I’ve told myself some wild stories in my dating life: He doesn’t like me. He thinks I’m too fat, too silly, too creative, too serious. He thinks I’m not smart enough, not sensitive enough, not wild enough, not cool enough, not blond enough, not tall enough. I’m too much. I’m not enough.

I just wanted to protect myself. I feared that the men in my life would verbalize any of the above wild stories. I was scared of getting hurt.

I realize now, that most men think we’re perfect. They wouldn’t change a thing. If only I’d known that then! Because if I had, I might not have devised….

5 Quick & Easy Ways to Push A Man Away. Read on at your own risk…

1. Make fun of him.

2. Convince yourself that he never wanted to be with you in the first place. Every split second that he isn’t fawning over you is an opportunity to remind yourself of this obvious fact.
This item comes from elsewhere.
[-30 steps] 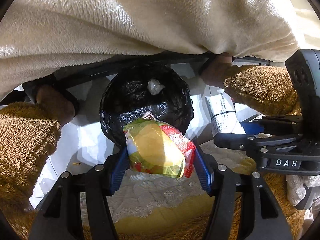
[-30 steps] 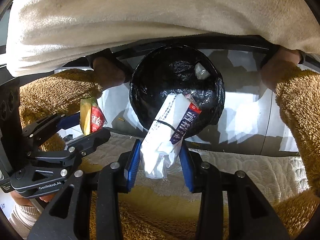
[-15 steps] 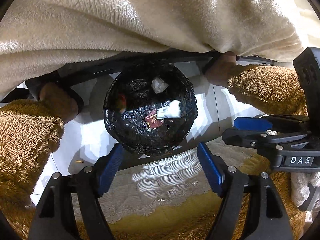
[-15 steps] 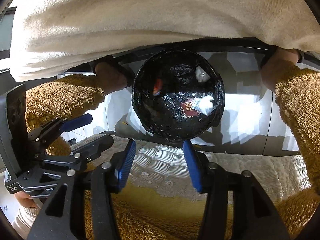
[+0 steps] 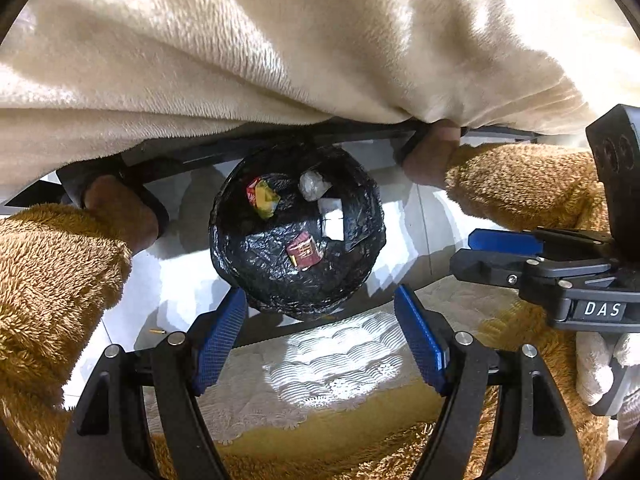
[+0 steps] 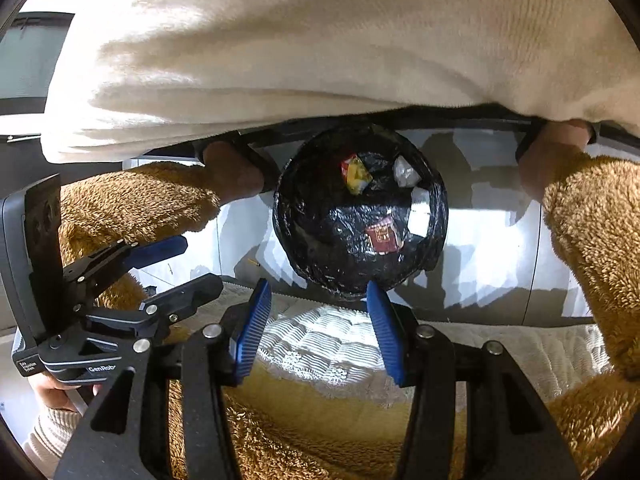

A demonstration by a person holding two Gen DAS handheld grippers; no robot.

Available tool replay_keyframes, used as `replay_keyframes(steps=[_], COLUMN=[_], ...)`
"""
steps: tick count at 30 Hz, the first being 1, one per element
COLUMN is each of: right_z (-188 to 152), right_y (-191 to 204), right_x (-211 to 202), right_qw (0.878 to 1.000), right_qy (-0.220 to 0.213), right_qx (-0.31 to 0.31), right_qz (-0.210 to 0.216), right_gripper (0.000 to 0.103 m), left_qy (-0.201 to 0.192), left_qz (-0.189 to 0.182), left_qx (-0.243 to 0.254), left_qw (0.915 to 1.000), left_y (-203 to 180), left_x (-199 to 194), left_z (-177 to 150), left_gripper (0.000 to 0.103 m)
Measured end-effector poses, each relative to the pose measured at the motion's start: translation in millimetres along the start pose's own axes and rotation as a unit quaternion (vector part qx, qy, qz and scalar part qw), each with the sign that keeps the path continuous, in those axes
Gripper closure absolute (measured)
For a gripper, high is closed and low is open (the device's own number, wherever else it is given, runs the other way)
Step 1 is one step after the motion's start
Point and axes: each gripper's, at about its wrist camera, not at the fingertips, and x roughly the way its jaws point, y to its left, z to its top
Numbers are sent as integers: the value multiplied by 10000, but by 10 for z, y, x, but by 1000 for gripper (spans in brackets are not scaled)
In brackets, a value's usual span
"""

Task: Collect trash
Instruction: 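Raise both tools away from the bin back over the bed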

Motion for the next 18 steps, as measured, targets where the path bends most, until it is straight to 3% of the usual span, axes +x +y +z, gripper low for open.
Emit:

3. Actively stop listening to him, mid-story. Look at something else in the room.

4. Tell him that you want him to respect you more. Provide no further instructions on how to go about doing that.

5. Put yourself down, physically. There is no right answer for a guy. He cannot ignore your comment, you’re obviously in pain. He cannot respond, you’ll only get madder.

Use these handy-dandy tips to avoid getting hurt. Or don’t, and allow the man in your life to get closer to your perfect, fabulous self. The decision is yours!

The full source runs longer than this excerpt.